居住在黎巴嫩的摩西人由于宗教信仰不同而分为两派。几千年来纠纷不断,多次发生流血战争。后来,血液专家对他们进行血液研究,结果证明,所有摩西人全都来自同一个祖先,从而结束了长达几千年的“战争”。
几年前,一个血红蛋白异常症患者引起了法国血液病专家的重视。通常,这种遗传症状只流行于地中海沿岸和东南亚部分地区,一个欧洲人怎么会生这种病呢?还是血液研究解决了这一难题。原来,这位病人是地中海摩尔人后代。2700多年前,查理大帝打败了入侵欧洲的摩尔人,战败的摩尔人便留在了欧洲。现在,光阴虽然消除了摩尔人的外形特征,但血红蛋白异常症却通过遗传,代代相传下来。
科学家们发现,一些注射过抗疟疾药物的黑人、接触过蚕豆花粉的撒丁人以及接触过樟脑丸的以色列婴儿,都会出现红血球减少症。血液研究证明,这些看来毫无关系的人种,血液中都缺乏同一种酶,说明他们的祖先很可能有血缘关系。
奋不顾身的卫士
血液家族中有一个重要成员,叫做白细胞。它们被称之为“人体中的卫士”。
它们和红细胞一样,骨髓之中是它们的出生地。在那里,它们发育成熟。
一小部分就分期分批地流到血液中去。血液中的白细胞,一部分聚集在血管壁上,暂时安家,另一部分仍然随着血液四处奔波游动。不过,这两部分白细胞常会交换位置。

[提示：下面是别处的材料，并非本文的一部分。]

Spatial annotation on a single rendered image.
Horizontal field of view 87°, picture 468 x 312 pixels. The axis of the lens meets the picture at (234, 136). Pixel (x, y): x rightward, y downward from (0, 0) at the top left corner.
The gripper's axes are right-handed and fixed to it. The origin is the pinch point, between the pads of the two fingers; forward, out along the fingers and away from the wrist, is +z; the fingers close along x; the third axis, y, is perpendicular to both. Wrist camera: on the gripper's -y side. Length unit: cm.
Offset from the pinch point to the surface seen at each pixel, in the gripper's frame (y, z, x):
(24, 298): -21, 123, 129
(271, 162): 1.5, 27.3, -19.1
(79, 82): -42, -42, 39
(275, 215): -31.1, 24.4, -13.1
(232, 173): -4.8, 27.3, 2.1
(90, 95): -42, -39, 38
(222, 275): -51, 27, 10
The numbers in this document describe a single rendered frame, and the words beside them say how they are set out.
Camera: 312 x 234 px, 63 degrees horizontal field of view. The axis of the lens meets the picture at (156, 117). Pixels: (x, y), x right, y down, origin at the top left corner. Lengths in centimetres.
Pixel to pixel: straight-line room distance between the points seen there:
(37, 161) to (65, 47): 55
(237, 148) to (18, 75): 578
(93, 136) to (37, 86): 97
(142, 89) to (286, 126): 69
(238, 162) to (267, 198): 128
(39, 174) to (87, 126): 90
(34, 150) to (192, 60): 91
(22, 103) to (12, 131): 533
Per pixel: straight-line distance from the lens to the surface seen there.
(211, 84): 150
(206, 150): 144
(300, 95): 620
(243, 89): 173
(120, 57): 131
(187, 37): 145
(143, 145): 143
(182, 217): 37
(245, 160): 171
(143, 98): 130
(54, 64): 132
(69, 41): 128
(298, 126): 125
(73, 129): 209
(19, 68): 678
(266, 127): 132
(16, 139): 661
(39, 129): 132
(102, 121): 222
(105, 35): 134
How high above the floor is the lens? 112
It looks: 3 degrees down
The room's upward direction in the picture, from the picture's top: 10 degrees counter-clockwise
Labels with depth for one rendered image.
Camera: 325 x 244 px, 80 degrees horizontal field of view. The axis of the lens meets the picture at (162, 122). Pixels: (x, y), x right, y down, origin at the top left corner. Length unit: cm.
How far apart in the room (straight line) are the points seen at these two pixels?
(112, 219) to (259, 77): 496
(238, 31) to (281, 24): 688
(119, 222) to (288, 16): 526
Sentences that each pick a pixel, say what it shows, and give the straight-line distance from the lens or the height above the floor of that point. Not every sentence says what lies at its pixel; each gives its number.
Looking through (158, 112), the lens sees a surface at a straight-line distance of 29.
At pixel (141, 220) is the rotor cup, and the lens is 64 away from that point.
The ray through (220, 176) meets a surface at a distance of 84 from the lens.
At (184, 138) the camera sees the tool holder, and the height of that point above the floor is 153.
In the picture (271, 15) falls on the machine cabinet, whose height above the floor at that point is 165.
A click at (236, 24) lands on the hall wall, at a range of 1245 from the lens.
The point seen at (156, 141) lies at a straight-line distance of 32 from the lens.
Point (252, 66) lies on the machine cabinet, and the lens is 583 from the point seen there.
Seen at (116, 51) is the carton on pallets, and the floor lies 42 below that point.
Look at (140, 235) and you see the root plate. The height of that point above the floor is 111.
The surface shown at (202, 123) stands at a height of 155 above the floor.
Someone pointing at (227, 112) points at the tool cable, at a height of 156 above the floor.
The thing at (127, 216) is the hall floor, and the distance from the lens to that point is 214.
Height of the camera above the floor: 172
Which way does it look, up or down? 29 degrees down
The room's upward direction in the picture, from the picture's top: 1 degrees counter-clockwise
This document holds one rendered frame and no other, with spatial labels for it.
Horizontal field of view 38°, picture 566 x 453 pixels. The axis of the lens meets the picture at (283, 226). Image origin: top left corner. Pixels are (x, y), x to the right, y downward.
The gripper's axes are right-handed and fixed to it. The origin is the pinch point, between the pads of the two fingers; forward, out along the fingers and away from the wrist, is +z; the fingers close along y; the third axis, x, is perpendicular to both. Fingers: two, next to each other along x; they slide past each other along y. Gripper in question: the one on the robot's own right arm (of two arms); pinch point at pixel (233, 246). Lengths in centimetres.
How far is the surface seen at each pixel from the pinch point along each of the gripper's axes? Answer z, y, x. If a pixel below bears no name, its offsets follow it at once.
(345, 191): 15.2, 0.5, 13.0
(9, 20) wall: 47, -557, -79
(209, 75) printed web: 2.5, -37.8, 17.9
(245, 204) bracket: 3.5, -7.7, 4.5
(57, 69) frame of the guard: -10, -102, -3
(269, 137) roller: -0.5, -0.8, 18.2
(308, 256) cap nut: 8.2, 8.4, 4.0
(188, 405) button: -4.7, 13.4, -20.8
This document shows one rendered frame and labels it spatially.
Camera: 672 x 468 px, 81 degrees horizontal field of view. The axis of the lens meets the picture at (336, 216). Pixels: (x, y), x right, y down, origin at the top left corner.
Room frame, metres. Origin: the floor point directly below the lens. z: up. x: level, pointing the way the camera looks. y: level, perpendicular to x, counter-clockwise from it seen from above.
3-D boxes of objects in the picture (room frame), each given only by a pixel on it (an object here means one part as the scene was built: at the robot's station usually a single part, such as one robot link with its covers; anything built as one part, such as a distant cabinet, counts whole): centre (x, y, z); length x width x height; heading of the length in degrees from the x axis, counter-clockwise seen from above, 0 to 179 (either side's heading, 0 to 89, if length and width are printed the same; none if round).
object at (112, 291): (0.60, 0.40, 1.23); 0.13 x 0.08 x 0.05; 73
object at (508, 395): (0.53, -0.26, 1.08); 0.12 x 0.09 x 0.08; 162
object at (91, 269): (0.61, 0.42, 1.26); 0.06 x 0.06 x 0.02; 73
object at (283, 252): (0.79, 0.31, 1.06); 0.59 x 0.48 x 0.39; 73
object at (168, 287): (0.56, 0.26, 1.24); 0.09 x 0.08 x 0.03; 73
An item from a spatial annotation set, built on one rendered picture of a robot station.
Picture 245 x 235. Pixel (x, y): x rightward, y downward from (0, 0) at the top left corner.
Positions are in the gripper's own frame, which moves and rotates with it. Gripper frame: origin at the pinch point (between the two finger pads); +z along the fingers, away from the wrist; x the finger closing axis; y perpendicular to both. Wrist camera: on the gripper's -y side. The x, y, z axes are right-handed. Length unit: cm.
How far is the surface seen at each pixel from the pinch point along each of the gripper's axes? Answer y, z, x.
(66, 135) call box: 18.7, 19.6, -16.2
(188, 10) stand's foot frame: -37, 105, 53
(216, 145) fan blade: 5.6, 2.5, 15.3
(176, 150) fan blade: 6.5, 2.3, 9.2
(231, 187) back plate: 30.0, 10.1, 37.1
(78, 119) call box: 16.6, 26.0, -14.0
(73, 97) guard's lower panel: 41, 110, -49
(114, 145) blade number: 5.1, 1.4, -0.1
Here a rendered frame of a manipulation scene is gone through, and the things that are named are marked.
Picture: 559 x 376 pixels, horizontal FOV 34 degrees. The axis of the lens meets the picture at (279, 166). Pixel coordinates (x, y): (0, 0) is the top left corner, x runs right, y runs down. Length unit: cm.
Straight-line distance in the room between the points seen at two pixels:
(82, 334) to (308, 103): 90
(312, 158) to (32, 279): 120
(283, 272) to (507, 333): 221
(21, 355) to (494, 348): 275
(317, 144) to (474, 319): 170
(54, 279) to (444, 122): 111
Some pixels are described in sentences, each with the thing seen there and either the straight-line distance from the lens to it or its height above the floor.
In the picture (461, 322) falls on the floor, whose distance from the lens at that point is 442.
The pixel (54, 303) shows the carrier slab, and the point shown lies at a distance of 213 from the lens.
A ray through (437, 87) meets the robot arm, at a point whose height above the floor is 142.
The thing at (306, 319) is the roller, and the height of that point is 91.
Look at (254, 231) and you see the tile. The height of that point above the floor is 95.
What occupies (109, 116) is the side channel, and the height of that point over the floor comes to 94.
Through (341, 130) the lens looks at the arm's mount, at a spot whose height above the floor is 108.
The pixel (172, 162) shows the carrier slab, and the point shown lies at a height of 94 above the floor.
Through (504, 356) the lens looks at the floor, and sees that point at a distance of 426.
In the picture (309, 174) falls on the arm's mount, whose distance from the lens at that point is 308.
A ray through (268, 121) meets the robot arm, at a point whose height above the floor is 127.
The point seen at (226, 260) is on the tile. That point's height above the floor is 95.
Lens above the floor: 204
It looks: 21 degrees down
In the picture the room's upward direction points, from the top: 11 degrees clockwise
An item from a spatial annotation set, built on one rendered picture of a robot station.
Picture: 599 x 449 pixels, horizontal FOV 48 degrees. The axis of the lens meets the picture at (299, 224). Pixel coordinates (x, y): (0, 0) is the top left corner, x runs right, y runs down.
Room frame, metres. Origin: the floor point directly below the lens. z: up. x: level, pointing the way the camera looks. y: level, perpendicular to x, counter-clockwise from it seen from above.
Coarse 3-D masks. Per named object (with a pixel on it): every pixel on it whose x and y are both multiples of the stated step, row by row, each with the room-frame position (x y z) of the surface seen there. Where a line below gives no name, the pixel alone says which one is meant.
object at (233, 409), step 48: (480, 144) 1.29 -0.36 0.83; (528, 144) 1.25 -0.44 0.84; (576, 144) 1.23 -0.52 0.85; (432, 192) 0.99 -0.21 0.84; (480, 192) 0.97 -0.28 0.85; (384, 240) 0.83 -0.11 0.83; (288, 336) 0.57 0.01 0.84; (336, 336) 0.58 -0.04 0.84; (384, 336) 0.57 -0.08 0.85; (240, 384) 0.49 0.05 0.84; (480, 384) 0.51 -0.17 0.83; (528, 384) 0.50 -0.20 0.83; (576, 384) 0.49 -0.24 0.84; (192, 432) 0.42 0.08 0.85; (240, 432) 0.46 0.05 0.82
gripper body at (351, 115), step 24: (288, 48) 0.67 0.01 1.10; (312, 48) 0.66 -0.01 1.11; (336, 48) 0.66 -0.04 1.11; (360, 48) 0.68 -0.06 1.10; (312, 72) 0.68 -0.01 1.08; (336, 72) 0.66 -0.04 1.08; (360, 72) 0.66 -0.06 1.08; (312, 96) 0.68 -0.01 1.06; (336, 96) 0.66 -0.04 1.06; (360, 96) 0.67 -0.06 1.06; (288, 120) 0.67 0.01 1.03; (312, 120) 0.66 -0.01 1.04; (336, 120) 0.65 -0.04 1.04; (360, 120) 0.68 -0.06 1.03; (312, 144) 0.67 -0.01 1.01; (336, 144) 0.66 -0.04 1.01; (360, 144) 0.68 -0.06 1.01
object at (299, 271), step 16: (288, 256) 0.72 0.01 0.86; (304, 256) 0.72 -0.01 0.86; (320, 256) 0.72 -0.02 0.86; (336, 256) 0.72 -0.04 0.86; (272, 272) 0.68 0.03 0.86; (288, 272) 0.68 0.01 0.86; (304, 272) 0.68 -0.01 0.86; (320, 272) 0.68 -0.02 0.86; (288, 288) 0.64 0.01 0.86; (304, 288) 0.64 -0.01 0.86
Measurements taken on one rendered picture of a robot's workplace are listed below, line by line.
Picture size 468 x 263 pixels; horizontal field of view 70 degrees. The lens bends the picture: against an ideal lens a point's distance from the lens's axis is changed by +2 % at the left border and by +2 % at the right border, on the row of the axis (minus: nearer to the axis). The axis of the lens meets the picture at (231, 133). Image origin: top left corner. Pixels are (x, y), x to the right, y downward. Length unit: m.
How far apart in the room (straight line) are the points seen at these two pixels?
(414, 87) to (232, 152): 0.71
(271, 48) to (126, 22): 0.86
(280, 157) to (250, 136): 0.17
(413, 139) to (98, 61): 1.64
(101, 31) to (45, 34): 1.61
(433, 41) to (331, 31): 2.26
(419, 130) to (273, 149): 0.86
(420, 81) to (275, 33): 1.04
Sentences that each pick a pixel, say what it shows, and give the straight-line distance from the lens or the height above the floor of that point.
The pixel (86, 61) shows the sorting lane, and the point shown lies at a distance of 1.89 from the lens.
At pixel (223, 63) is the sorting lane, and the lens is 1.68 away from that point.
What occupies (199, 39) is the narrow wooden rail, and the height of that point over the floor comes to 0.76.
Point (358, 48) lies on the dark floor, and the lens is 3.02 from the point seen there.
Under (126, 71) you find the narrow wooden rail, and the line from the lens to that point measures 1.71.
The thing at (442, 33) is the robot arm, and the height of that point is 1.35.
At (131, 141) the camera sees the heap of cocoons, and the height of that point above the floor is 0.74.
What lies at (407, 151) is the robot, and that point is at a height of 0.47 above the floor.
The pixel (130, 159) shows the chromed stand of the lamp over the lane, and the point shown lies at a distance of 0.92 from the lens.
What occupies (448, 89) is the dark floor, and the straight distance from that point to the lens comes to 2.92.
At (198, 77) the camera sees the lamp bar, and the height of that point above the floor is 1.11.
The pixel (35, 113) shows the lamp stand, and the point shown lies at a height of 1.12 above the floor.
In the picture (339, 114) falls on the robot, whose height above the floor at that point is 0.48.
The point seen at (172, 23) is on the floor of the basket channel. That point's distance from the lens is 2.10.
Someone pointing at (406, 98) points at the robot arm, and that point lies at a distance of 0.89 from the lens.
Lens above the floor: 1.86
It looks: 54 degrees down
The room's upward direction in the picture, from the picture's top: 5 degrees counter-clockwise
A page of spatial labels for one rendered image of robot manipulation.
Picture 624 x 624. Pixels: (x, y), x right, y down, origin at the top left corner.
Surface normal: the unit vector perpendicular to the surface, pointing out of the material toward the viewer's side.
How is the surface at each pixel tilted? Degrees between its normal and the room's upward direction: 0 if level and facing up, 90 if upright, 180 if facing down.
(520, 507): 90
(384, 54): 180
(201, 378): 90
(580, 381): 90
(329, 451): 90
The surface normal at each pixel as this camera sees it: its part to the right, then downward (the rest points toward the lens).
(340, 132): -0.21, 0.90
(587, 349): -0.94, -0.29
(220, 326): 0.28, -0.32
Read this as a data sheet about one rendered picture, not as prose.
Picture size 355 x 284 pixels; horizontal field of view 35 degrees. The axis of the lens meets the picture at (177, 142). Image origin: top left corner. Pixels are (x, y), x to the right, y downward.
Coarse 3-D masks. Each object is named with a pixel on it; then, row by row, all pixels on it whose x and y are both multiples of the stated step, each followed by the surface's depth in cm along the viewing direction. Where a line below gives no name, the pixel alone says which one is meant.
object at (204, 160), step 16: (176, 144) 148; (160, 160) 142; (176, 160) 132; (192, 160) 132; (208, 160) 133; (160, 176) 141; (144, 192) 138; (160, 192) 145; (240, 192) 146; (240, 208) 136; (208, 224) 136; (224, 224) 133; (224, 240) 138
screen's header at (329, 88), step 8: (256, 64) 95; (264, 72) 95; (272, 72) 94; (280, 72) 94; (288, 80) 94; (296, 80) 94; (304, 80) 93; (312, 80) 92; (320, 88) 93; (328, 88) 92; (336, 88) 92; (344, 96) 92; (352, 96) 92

白细胞的功能主要是吞噬侵入人体的细菌和异物,清除体内衰老坏死的细胞,同时还参与人体的免疫活动,提高人体的抗病能力。
当细菌一侵入人体,白细胞就会得到情报,它们就会马上自动向有“敌情”的“地区”集合,骨髓也会派出大量的白细胞进入血液。血液中的白细胞数量就会大增。到达细菌侵入部位的白细胞,会奋不顾身,改变自己的形态,把细菌纠缠住,没头没尾地把这些坏蛋包裹起来,再使用一种能溶解蛮白质的酶,把细菌消化掉。
当人体发生细菌感染,或出现外伤失血、中毒、恶性肿瘤时,我们体内的卫士就会挺身而出,英勇抗战,哪怕献出自己的生命。
如果不是这些毫不留情的卫士机警地把住大门,人的生命过程就恐怕要走上绝路了。
在血液中,白细胞个最大,从8微米到20微米。它们总是在保卫健康的战斗中,和那些侵入机体的微生物搏斗,把它们吞噬下去而中毒身亡。它们从来就宁死不屈,表现得十分顽强,前赴后继直到把敌人全部消灭。